> **TO DO**:
Across the listing that follows, work out how many lines carry the string "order". Provide that number and nothing else.

> **INFORMATION SHOWN**:

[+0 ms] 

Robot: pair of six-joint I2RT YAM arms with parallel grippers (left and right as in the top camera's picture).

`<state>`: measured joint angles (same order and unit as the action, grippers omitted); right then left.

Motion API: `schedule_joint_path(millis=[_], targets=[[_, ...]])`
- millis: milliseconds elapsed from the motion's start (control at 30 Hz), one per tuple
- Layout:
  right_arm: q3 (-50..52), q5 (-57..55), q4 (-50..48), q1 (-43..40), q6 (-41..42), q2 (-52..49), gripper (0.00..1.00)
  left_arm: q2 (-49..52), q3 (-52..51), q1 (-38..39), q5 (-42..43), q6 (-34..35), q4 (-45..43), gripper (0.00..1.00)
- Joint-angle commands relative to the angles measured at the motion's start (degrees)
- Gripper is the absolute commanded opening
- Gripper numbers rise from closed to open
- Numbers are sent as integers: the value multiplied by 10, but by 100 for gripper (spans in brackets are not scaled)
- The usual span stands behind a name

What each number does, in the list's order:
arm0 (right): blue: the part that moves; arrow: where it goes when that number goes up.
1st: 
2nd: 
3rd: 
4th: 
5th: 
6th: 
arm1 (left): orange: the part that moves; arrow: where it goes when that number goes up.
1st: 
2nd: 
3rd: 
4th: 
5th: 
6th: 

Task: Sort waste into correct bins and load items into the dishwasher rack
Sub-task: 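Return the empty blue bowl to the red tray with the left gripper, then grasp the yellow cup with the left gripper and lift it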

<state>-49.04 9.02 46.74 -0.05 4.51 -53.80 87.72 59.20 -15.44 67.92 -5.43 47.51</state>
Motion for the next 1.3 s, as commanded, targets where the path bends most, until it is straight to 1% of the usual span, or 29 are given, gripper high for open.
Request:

> **RESULT**:
2